Normative change in science and the birth of a triple helix is part of a broader transition from an industrial to a knowledge society. The creation of venues, especially at the regional level, where representatives of these institutional spheres interact, both publicly and privately, and plan new initiatives for economic and social renewal, heightens the importance of networks and relations among institutional spheres. The university, a secondary institution in industrial society as a provider of trained persons and research findings, moves into a more central role in the transition to a knowledge society as a source of new technologies and new industries.

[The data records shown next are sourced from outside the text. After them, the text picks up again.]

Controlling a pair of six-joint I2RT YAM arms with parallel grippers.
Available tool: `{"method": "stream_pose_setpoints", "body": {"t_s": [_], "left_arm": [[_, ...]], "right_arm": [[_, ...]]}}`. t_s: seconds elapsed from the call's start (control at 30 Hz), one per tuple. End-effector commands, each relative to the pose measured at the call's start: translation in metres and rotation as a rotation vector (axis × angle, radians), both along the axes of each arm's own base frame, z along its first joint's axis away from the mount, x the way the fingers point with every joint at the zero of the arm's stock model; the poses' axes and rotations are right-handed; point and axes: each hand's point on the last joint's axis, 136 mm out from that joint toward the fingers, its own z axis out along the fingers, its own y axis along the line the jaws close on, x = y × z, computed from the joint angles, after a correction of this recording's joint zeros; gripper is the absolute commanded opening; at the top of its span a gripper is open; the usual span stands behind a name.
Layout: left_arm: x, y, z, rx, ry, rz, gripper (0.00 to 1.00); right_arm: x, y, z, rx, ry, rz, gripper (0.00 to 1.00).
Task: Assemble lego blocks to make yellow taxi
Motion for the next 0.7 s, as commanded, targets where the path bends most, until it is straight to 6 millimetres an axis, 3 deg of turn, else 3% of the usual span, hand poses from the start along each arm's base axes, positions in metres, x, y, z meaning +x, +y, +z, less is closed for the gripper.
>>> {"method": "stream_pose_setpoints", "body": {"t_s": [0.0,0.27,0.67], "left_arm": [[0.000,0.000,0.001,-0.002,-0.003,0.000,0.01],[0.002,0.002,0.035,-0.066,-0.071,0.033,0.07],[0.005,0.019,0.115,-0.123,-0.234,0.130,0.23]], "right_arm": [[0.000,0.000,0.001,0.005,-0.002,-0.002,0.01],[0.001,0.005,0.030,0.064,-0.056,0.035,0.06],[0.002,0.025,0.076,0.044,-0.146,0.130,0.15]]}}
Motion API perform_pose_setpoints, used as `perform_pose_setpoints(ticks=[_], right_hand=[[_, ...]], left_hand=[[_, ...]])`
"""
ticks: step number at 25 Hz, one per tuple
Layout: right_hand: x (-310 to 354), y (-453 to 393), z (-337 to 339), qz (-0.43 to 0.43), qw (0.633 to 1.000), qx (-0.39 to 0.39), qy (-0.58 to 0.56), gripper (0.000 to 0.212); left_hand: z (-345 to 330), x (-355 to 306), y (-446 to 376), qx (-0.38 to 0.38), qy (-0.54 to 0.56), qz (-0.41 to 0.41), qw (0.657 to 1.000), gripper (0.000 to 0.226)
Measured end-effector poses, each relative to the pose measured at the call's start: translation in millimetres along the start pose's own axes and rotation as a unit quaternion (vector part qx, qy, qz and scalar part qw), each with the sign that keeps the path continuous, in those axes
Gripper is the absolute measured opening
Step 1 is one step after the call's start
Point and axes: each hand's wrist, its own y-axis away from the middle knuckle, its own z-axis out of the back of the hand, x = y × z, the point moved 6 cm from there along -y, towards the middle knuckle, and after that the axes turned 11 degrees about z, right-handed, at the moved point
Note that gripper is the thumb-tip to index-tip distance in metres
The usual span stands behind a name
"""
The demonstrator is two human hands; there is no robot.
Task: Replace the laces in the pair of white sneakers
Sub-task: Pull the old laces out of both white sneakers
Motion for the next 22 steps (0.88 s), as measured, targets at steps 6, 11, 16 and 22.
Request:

Government and industry, the major institutions of industrial society, thus become part of a triad of university–industry–government in a knowledge-based regime. The efflorescence of triadic interactions and ‘taking the role of the other’ among university–industry–government is a conscious innovative stream rather than a chance evolutionary event.
Footnotes
This research was funded by the US National Science Foundation and the Andrew Mellon Foundation.
Unless otherwise noted, quotations are drawn from the research studies acknowledged above.
1
The University of Chicago had a significant entrepreneurial success through its ARCH technology transfer and venture capital arm, organized in collaboration with Argonne National Laboratory (see Candell & Jaffee, 1999) and subsequently established an on-campus technology transfer office (Etzkowitz, 2009).